Records from a data source:

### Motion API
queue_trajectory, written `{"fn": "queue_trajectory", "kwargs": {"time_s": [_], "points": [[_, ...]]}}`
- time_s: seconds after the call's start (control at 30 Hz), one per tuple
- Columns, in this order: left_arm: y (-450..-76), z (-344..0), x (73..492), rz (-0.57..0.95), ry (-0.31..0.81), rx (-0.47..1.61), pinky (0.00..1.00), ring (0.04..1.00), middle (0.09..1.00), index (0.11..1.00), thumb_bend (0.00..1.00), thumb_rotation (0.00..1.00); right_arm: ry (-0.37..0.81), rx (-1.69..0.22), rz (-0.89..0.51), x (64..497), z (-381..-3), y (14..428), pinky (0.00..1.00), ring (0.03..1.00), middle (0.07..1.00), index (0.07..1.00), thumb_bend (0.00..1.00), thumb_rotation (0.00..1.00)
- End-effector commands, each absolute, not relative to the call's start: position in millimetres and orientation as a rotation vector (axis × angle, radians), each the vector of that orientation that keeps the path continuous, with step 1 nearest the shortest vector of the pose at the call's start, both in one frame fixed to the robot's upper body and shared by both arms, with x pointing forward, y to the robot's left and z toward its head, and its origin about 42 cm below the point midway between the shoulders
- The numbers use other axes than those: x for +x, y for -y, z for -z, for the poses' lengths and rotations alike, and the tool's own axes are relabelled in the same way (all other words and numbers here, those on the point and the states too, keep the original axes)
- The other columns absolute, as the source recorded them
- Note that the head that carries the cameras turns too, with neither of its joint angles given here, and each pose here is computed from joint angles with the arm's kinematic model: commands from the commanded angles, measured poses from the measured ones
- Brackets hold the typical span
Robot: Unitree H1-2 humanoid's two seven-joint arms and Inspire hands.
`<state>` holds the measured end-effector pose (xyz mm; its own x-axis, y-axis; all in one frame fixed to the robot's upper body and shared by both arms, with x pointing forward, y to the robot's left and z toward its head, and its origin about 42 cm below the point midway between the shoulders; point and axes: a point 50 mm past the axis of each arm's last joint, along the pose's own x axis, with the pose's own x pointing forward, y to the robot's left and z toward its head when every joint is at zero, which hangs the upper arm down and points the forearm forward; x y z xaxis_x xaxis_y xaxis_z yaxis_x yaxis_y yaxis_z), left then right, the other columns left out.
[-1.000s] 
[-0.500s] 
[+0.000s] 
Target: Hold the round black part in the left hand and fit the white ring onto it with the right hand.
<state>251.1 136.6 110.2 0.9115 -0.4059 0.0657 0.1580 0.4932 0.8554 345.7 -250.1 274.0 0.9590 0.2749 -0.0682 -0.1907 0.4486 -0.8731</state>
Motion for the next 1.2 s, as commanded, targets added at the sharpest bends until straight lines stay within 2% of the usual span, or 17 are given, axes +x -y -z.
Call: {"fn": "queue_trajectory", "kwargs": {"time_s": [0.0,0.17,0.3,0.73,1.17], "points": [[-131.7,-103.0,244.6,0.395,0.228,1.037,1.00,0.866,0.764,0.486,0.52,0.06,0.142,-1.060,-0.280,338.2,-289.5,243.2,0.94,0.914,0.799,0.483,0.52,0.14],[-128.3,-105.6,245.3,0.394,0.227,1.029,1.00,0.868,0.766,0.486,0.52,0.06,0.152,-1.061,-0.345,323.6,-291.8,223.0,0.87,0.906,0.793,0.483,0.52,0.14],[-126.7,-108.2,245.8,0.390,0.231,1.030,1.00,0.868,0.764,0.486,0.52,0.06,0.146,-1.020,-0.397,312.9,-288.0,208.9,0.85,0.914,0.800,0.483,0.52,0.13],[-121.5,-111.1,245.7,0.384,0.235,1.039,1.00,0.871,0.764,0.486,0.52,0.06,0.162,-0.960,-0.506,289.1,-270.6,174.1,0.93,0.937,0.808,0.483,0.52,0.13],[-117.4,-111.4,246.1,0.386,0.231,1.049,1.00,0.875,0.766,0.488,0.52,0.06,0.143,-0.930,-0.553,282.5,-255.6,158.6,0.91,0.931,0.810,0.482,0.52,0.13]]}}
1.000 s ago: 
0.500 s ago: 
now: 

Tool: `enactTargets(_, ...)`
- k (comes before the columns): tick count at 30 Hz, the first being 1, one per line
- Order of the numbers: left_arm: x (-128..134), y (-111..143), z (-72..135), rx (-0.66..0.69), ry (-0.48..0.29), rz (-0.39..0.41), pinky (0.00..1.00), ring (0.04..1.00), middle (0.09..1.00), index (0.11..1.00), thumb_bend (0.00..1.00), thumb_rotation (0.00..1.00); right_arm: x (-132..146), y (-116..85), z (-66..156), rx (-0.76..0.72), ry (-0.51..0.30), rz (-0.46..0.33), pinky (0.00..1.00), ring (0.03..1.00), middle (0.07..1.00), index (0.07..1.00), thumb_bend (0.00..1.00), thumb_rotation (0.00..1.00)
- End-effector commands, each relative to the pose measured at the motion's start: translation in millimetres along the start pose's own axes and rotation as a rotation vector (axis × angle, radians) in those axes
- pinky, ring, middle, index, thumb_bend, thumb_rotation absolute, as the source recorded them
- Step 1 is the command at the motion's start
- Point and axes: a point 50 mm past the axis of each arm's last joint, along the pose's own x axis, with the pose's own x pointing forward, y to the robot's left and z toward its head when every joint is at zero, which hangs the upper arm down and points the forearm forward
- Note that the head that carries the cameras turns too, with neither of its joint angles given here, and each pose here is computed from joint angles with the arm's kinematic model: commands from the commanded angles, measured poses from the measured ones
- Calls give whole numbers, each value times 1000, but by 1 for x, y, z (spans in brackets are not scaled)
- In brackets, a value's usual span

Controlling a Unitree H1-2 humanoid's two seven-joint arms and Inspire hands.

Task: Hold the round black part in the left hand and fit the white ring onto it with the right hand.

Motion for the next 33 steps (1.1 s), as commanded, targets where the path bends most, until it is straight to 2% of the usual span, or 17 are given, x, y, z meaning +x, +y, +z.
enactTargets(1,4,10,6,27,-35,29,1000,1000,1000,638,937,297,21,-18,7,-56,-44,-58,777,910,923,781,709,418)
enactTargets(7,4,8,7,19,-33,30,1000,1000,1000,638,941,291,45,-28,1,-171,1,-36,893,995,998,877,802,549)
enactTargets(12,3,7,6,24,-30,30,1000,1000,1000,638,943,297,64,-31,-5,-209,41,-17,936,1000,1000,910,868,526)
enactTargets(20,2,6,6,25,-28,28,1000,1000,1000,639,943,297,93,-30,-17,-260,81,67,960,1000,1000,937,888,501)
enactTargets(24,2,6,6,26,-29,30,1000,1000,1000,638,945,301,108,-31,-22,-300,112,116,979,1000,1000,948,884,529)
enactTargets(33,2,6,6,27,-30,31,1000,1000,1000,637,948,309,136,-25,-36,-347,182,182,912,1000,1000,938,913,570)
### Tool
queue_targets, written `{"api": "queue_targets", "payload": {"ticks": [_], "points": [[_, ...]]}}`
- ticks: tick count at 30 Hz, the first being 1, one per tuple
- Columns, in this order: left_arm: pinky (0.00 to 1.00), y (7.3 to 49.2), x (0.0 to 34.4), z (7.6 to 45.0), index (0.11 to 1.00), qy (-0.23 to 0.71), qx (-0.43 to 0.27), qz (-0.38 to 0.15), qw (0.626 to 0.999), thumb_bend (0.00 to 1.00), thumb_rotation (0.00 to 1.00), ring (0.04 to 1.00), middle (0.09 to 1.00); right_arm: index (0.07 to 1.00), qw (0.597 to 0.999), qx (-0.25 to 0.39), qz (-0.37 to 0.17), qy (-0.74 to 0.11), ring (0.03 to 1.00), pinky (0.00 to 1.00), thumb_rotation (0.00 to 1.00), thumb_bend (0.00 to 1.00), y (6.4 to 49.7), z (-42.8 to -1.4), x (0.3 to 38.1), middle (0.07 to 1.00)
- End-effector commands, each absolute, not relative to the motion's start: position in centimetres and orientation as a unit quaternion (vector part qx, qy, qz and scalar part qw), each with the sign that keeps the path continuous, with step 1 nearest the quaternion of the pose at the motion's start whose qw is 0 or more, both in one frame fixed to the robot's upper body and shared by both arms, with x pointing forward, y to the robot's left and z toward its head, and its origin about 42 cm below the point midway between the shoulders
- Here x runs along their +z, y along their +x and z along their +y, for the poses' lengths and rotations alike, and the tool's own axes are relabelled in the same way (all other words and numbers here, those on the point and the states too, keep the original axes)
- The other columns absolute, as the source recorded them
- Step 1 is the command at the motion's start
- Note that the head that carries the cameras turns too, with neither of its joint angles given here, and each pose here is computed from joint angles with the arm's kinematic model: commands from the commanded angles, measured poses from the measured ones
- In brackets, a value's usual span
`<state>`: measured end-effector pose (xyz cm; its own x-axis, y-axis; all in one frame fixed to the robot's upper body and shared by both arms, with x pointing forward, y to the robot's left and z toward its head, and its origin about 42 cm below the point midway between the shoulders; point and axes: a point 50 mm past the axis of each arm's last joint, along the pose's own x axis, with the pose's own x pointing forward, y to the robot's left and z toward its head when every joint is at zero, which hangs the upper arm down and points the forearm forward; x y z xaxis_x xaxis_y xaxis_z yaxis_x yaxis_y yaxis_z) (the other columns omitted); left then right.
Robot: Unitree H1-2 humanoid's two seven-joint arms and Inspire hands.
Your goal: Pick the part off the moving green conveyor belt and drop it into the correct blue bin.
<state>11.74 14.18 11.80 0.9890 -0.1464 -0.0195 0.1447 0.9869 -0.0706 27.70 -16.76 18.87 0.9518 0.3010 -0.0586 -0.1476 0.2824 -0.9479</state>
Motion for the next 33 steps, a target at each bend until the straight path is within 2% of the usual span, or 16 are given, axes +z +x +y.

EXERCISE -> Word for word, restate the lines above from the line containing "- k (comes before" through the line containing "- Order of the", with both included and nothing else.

RESPONSE TO THIS EXERCISE ->
- k (comes before the columns): tick count at 30 Hz, the first being 1, one per line
- Order of the numbers: left_arm: x (-128..134), y (-111..143), z (-72..135), rx (-0.66..0.69), ry (-0.48..0.29), rz (-0.39..0.41), pinky (0.00..1.00), ring (0.04..1.00), middle (0.09..1.00), index (0.11..1.00), thumb_bend (0.00..1.00), thumb_rotation (0.00..1.00); right_arm: x (-132..146), y (-116..85), z (-66..156), rx (-0.76..0.72), ry (-0.51..0.30), rz (-0.46..0.33), pinky (0.00..1.00), ring (0.03..1.00), middle (0.07..1.00), index (0.07..1.00), thumb_bend (0.00..1.00), thumb_rotation (0.00..1.00)

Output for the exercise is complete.